Hair loss is probably the most noticeable, and some would say traumatic, effect that cancer treatment may cause. Remember that hair loss is temporary. You can make the transition a lot easier by taking control and preparing for hair loss. 

Here are some helpful tips:


Depending on the type of treatment you’re receiving your hair may either thin during the course of your treatment or fall out completely. Your oncology team will be able to tell you when you may expect hair loss.

It’s best to look for a wig before you start treatments so your hair alternatives specialist can match your present hairstyle, colour and texture as closely as possible.

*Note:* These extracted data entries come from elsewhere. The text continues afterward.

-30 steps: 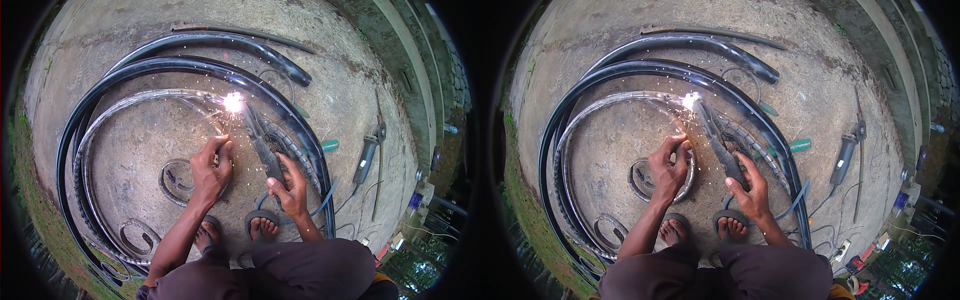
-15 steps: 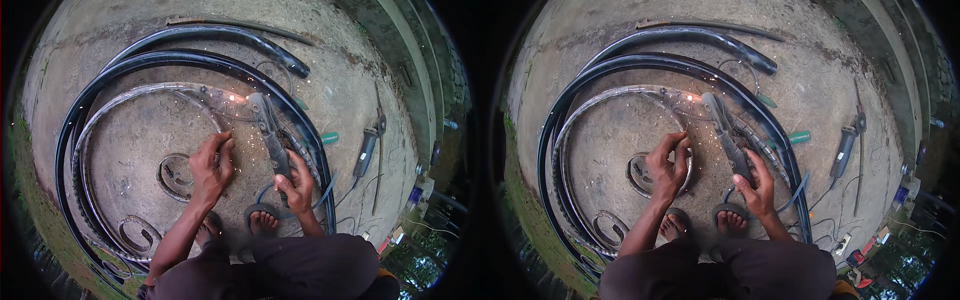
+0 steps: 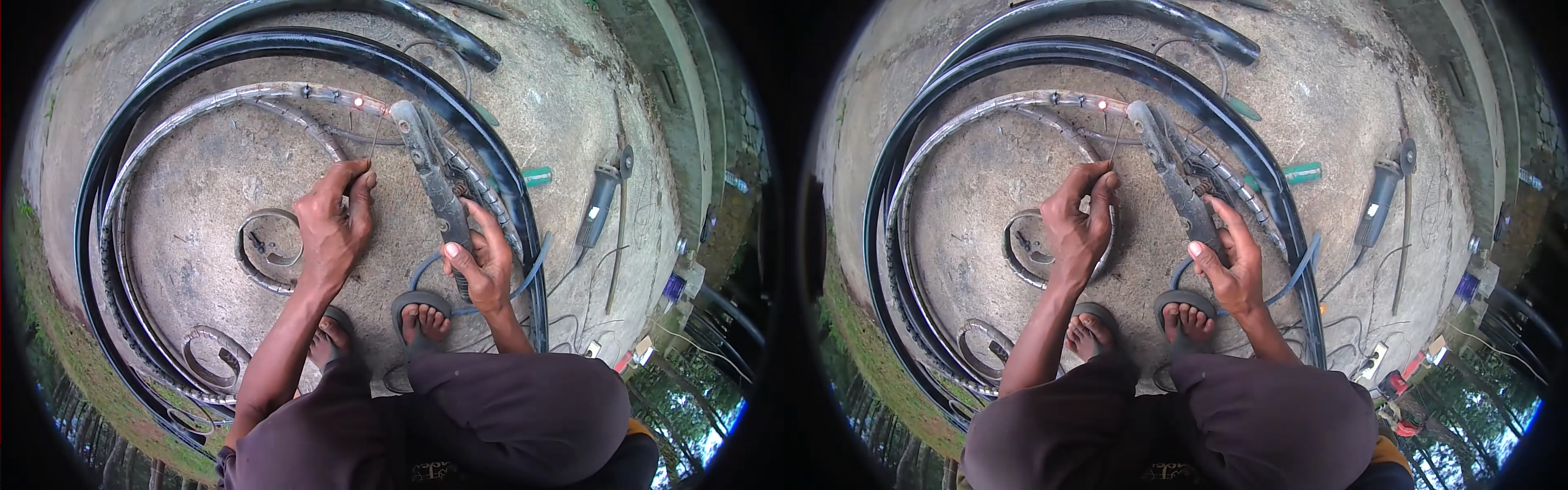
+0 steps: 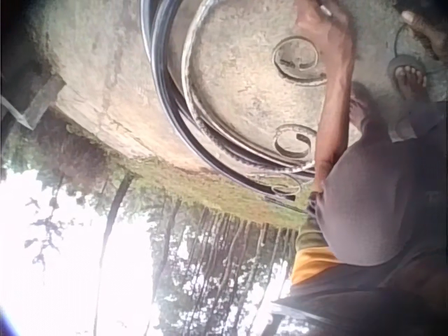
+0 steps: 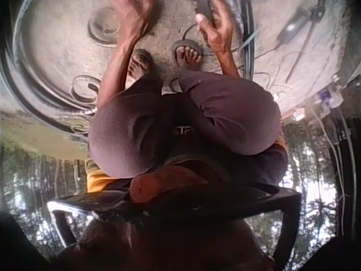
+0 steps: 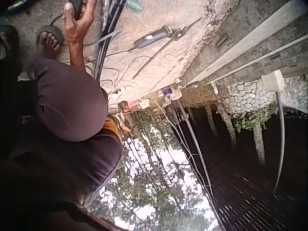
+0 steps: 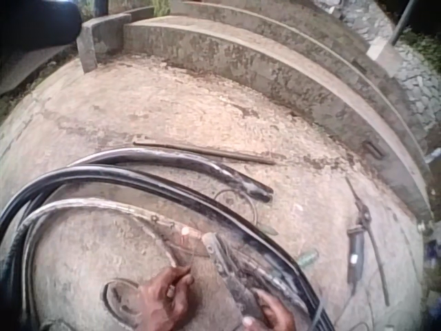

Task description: The person welds curved metal pieces together using a welding rod and an electrode holder.

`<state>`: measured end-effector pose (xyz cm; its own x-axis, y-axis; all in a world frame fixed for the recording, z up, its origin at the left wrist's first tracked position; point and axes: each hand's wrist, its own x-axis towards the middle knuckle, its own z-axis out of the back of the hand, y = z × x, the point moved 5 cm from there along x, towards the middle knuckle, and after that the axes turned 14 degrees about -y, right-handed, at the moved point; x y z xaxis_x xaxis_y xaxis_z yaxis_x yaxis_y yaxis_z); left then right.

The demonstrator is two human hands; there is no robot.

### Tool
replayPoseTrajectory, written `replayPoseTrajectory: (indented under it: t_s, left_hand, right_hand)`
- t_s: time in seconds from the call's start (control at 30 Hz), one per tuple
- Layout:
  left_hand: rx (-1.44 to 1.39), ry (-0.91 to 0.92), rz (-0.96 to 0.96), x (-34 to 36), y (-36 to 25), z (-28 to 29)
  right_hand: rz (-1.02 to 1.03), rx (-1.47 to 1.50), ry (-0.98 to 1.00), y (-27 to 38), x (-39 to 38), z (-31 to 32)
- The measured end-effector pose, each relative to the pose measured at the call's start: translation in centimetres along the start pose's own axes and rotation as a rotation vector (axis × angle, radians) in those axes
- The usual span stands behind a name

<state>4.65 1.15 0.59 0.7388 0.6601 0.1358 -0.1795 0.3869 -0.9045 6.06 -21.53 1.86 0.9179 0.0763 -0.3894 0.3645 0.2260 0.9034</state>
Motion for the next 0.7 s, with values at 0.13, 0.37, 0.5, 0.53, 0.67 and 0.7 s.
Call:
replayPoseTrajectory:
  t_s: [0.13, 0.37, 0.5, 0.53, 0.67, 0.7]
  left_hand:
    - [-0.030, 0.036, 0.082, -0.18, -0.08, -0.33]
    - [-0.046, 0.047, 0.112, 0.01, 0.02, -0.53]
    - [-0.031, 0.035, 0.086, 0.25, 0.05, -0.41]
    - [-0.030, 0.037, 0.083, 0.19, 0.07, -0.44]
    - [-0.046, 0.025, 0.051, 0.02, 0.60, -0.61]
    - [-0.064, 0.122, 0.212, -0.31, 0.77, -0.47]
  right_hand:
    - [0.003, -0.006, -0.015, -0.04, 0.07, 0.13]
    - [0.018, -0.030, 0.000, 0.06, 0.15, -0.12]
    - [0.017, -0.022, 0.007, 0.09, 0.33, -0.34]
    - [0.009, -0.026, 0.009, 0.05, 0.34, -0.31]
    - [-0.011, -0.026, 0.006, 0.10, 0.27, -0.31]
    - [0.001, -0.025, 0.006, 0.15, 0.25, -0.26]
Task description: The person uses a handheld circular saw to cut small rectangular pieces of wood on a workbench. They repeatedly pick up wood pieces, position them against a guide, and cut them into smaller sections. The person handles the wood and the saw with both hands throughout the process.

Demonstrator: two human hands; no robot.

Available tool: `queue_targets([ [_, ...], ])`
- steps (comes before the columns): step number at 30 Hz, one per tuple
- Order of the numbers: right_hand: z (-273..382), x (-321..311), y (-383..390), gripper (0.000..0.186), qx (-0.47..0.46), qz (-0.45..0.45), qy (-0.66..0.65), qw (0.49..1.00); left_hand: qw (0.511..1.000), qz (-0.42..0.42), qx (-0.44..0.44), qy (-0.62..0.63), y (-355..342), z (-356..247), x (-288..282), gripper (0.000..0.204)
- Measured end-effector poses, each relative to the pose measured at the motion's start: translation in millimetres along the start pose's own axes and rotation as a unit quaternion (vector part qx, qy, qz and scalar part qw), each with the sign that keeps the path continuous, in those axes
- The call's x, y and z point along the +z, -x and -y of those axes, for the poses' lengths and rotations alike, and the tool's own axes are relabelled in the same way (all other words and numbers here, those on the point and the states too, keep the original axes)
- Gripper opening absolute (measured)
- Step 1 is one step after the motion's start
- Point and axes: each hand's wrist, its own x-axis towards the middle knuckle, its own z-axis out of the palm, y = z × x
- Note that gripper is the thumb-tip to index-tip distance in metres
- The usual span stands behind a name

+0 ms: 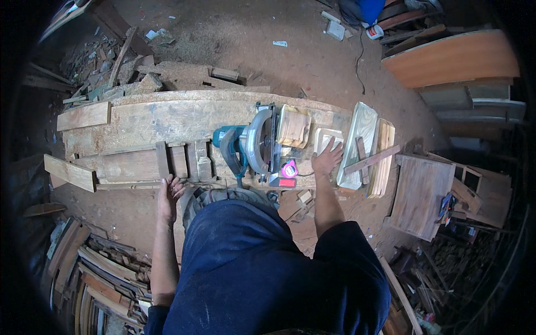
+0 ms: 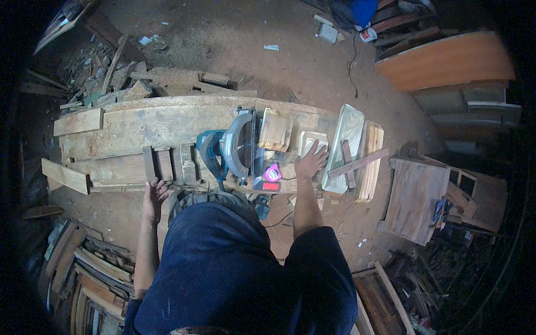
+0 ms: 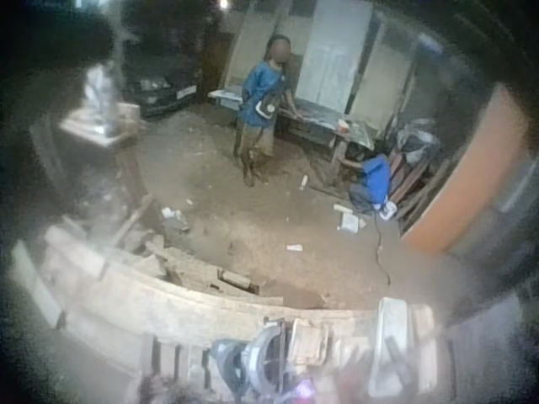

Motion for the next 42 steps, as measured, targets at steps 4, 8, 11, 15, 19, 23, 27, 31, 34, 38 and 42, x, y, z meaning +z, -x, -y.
queue_targets([
  [4, 3.5, -21.1, -23.4, 0.112, -0.006, 0.018, 0.000, 1.000, 1.000, 0.000, -0.017, -0.013, -0.6, 9.8, -5.9, 0.082],
  [8, 37.0, -40.6, -22.1, 0.107, -0.059, -0.022, -0.256, 0.965, 1.000, -0.003, -0.012, -0.009, -7.6, 8.0, -4.4, 0.084],
  [11, 103.8, -88.9, 2.2, 0.108, -0.090, 0.023, -0.316, 0.944, 1.000, -0.011, -0.005, -0.007, -11.8, 9.0, -10.0, 0.085],
  [15, 147.7, -78.3, 5.7, 0.121, -0.014, 0.081, -0.187, 0.979, 0.999, 0.014, -0.007, -0.029, -18.0, 7.3, -2.1, 0.081],
  [19, 158.6, -85.2, 2.8, 0.128, 0.030, 0.114, -0.189, 0.975, 1.000, 0.001, 0.005, 0.000, -17.5, 10.0, -11.9, 0.080],
  [23, 139.9, -89.1, 4.3, 0.121, 0.022, 0.091, -0.213, 0.973, 0.999, -0.030, -0.020, -0.004, -14.7, 15.8, -21.3, 0.082],
  [27, 110.0, -97.0, 17.6, 0.117, 0.033, 0.030, -0.237, 0.971, 0.999, -0.046, -0.023, -0.002, -9.2, 20.7, -34.8, 0.083],
  [31, 78.1, -65.2, 27.9, 0.118, 0.056, 0.029, -0.254, 0.965, 0.999, -0.040, -0.023, -0.001, -11.2, 24.2, -33.2, 0.085],
  [34, 67.7, -43.6, 31.1, 0.118, 0.091, 0.055, -0.315, 0.943, 0.999, -0.030, -0.012, 0.004, -12.8, 21.2, -35.7, 0.085],
  [38, 53.0, -18.7, 17.8, 0.115, 0.071, 0.002, -0.317, 0.946, 1.000, -0.022, -0.007, -0.008, -15.3, 11.9, -29.5, 0.084],
  [42, 68.6, -37.9, 12.1, 0.113, 0.116, 0.031, -0.282, 0.952, 0.999, -0.036, -0.008, -0.012, -14.3, 8.1, -40.0, 0.085],
])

If you notice your hair is thinning, you should take note of the following:

  • Refrain from colouring your hair
  • Your scalp may be very sensitive. You may wish to wear a sleep cap during the day and night for comfort and to catch the hair.
  • The texture of your hair will change and it may feel brittle. A hydrating shampoo and conditioner can help make your hair feel softer.
  • Gently dry your hair with a towel.
  • Consider cutting your hair shorter than usual. This will help your hair look thicker and make the hair loss less noticeable. Also, short hair doesn’t put stress on already weak hair follicles.
  • Don’t shave your head to the scalp as this may cause irritation. It’s recommended to cut hair to 1/8”
  • Avoid overuse of blow dryers, curling irons, hot rollers, hair sprays and any products with an alcohol base.
  • When sleeping, use a satin-like pillowcase to minimize tugging your hair at the scalp.


When you’ve lost your hair, your scalp may become drier. Gently massage your scalp with your facial moisturizer to make it feel more comfortable and to increase circulation to your stressed hair follicles.

Caring for your scalp will greatly reduce sensitivity and itchiness, allowing you to wear a wig, scarf or hat more comfortably.